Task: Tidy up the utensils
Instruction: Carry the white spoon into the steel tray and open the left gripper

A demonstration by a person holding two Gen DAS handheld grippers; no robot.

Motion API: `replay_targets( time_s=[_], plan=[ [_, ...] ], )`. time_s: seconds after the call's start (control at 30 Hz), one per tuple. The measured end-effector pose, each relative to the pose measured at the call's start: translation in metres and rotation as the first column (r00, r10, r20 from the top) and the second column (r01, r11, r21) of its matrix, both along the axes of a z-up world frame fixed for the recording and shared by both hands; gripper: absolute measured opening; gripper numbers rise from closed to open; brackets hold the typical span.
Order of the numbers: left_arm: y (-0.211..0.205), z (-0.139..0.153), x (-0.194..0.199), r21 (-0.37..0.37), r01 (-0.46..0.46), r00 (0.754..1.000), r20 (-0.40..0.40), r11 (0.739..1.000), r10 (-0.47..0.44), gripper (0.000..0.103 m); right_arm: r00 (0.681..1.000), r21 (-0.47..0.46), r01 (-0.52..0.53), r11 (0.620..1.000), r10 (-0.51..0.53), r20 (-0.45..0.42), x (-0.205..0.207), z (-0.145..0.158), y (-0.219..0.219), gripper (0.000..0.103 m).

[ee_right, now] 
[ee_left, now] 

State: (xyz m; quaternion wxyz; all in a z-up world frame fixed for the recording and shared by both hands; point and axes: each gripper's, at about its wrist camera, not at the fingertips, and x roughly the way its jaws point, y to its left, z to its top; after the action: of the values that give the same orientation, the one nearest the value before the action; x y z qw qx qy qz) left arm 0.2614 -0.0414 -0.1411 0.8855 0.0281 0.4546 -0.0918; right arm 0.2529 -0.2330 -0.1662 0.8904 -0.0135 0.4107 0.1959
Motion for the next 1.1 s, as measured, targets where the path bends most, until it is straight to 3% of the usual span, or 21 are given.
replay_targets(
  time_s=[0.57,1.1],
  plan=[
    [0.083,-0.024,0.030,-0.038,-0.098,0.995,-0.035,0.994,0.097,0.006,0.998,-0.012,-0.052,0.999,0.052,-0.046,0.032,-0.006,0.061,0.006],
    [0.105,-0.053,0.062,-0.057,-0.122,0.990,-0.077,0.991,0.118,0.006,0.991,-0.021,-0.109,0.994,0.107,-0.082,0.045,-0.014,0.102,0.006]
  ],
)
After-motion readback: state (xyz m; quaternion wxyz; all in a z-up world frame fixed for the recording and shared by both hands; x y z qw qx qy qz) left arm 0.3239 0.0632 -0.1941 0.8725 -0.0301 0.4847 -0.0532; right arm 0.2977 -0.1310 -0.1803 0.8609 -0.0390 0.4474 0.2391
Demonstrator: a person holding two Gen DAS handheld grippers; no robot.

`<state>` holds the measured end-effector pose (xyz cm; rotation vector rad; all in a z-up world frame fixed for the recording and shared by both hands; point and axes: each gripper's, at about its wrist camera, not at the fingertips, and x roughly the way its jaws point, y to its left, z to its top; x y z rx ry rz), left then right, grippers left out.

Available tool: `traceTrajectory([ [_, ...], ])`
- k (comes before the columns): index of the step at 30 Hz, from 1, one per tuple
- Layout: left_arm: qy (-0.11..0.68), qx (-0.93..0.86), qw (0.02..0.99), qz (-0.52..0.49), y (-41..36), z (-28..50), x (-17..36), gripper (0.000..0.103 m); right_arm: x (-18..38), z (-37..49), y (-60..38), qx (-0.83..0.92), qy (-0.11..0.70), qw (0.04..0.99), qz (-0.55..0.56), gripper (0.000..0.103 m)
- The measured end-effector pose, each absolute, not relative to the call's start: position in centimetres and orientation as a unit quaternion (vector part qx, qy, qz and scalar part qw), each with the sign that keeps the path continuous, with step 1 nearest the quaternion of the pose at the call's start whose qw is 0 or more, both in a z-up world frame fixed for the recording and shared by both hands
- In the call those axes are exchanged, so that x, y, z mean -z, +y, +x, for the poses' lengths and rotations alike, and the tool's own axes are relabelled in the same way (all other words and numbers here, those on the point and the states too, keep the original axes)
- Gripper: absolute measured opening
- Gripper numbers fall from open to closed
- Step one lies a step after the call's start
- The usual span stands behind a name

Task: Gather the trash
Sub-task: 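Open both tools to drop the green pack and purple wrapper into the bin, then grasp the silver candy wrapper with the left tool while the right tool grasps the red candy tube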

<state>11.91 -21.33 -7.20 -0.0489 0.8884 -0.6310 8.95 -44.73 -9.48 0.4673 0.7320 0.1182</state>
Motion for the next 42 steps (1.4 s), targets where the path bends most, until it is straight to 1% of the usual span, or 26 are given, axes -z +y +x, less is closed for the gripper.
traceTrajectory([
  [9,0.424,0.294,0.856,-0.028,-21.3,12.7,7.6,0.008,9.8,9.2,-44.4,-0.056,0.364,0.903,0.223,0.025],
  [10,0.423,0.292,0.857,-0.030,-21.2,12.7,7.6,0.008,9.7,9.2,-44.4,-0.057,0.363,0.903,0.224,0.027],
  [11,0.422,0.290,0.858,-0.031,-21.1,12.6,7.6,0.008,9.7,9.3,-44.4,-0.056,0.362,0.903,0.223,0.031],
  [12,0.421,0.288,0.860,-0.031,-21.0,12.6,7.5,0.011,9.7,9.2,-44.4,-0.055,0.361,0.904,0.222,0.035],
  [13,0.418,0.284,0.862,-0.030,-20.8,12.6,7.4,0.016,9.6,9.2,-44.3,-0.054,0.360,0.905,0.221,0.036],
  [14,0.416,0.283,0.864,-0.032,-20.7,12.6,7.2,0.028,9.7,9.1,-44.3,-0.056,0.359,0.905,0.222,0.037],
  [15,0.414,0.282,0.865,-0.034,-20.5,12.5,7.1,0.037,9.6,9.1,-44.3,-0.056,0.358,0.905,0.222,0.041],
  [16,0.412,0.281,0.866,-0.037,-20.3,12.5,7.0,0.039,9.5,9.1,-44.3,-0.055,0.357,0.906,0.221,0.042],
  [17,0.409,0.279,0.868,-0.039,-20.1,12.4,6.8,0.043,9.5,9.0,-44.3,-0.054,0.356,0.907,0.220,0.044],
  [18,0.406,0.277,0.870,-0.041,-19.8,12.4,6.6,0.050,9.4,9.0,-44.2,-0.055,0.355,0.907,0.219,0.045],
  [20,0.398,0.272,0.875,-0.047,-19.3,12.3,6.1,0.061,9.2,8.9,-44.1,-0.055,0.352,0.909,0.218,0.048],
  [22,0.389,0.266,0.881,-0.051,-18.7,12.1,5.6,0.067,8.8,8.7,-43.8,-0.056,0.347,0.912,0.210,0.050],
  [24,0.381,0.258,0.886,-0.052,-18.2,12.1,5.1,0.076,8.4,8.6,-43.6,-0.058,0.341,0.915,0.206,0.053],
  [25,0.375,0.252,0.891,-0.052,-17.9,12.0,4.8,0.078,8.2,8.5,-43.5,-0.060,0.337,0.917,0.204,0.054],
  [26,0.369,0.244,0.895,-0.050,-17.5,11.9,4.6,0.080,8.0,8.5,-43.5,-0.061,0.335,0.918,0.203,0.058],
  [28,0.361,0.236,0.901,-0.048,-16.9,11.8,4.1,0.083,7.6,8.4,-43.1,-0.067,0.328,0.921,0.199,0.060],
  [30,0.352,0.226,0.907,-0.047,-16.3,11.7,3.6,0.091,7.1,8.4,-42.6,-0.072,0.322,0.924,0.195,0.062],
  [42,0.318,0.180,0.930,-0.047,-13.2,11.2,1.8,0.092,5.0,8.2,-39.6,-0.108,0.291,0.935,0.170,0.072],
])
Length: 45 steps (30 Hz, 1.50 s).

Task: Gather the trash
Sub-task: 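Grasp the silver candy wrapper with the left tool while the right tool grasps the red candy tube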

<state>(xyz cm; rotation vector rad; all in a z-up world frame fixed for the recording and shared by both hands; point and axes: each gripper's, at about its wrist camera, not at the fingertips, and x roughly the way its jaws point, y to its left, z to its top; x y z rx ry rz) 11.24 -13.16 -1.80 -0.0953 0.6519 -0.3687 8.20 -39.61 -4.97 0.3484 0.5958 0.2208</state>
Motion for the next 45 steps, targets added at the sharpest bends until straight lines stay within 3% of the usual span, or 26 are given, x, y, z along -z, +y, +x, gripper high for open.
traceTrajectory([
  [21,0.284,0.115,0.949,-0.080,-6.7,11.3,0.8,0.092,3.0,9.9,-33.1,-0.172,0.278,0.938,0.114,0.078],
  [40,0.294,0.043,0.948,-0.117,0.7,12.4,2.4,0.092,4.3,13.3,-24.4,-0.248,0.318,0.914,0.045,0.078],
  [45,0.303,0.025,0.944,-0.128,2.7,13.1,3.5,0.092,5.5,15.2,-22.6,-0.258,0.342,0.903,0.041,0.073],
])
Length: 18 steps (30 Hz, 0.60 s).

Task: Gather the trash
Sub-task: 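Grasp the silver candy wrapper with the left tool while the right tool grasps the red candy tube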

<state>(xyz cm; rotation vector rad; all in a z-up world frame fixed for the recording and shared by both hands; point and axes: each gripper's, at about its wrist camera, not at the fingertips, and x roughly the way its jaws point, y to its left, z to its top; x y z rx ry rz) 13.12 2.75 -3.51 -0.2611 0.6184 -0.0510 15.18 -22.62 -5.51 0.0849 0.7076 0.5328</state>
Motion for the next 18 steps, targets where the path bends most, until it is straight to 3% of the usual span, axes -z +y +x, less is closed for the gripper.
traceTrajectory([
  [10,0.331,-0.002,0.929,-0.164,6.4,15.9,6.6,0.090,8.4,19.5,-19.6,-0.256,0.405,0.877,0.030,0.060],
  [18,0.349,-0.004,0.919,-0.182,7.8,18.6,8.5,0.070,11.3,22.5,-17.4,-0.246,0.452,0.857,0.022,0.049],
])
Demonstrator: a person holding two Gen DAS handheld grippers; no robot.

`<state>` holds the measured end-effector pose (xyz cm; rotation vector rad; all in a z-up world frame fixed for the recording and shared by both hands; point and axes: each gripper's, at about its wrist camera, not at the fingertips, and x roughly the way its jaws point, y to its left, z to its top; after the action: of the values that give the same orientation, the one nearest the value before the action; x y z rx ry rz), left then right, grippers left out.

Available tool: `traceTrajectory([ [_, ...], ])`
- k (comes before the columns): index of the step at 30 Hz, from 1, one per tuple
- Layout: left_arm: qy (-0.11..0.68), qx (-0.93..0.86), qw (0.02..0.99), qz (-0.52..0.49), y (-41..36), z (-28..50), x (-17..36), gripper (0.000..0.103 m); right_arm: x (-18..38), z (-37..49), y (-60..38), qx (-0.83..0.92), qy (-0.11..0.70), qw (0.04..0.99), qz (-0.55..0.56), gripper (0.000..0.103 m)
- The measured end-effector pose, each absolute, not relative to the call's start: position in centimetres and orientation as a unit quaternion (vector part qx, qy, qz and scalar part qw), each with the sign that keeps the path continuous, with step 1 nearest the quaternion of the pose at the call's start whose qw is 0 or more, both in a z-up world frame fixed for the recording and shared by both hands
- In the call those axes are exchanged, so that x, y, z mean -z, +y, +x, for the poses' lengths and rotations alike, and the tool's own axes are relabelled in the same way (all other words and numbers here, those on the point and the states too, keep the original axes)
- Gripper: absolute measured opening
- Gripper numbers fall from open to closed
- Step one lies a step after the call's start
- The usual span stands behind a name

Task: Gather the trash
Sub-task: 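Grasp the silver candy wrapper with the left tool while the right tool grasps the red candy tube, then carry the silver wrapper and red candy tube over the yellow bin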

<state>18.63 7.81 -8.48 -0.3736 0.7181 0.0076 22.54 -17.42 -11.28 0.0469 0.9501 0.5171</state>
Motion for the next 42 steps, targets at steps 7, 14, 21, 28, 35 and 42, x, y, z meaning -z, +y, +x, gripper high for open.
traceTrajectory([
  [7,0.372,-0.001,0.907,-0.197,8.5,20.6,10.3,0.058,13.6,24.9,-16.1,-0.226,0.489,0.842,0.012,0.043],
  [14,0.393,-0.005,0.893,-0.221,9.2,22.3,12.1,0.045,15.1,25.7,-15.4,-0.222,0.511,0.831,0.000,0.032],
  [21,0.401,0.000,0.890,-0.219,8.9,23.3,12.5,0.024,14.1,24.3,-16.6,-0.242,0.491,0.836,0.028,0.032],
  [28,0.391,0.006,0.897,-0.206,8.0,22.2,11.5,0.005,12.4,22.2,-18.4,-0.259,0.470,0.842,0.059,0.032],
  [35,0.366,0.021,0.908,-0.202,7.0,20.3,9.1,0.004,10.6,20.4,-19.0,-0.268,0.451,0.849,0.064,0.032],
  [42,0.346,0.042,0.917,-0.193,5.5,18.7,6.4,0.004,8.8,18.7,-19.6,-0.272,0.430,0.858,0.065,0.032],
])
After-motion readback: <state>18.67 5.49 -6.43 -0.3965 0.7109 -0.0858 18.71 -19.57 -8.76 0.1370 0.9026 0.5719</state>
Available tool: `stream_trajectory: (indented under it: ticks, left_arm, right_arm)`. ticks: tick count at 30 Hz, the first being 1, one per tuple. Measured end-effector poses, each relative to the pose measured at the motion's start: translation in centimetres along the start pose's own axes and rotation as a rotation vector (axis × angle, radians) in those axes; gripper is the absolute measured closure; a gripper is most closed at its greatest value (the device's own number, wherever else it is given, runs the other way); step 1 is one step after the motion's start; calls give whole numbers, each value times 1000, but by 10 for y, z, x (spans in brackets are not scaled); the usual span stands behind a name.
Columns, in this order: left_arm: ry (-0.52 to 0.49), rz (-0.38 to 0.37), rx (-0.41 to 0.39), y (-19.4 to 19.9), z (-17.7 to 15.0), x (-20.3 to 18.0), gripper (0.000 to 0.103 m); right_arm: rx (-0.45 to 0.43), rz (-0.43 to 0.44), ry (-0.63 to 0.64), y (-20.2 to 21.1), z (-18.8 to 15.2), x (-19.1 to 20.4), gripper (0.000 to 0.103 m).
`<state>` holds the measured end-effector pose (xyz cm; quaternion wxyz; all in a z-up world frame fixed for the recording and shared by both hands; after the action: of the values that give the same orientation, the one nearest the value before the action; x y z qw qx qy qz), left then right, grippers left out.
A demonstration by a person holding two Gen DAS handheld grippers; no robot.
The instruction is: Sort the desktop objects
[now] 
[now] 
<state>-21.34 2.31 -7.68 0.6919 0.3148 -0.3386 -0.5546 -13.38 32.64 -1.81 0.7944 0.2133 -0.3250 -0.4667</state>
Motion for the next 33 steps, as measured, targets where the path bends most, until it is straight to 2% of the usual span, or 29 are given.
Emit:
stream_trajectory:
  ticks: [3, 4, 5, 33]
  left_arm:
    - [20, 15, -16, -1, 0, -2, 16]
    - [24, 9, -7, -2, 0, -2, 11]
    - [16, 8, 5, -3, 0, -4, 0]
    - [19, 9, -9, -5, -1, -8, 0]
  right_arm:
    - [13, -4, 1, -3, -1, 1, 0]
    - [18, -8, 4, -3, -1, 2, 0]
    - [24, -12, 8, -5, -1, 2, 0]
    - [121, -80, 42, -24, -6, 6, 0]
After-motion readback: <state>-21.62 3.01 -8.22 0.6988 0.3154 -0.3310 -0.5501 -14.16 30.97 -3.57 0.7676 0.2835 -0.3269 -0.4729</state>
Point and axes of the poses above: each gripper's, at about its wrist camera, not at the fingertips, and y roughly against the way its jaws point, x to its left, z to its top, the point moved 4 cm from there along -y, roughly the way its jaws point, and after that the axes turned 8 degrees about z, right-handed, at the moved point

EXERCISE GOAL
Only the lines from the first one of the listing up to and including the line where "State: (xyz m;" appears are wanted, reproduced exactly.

OUTPUT
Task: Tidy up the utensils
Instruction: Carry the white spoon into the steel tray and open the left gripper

A demonstration by a person holding two Gen DAS handheld grippers; no robot.

Motion API: `replay_targets( time_s=[_], plan=[ [_, ...] ], )`. time_s: seconds after the call's start (control at 30 Hz), one per tuple. The measured end-effector pose, each relative to the pose measured at the call's start: translation in metres and rotation as the first column (r00, r10, r20 from the top) and the second column (r01, r11, r21) of its matrix, both along the axes of a z-up world frame fixed for the recording and shared by both hands; gripper: absolute measured opening; gripper numbers rise from closed to open; brackets hold the typical span.
Order of the numbers: left_arm: y (-0.211..0.205), z (-0.139..0.153), x (-0.194..0.199), r21 (-0.37..0.37), r01 (-0.46..0.46), r00 (0.754..1.000), r20 (-0.40..0.40), r11 (0.739..1.000), r10 (-0.47..0.44), gripper (0.000..0.103 m); right_arm: r00 (0.681..1.000), r21 (-0.47..0.46), r01 (-0.52..0.53), r11 (0.620..1.000), r10 (-0.51..0.53), r20 (-0.45..0.42), x (-0.205..0.207), z (-0.145..0.158), y (-0.219..0.219), gripper (0.000..0.103 m).

[ee_right, now] 
[ee_left, now] 

State: (xyz m; quaternion wxyz; all in a z-up world frame fixed for the recording and shared by both hands; point and axes: each gripper's, at about its wrist camera, not at the fingertips, and x roughly the way its jaws point, y to its left, z to its top; after the action: of the values that give the same orientation, the one nearest the value before the action; x y z qw qx qy qz) left arm 0.2614 -0.0414 -0.1411 0.8855 0.0281 0.4546 -0.0918; right arm 0.2529 -0.2330 -0.1662 0.8904 -0.0135 0.4107 0.1959

The output for this exercise is complete.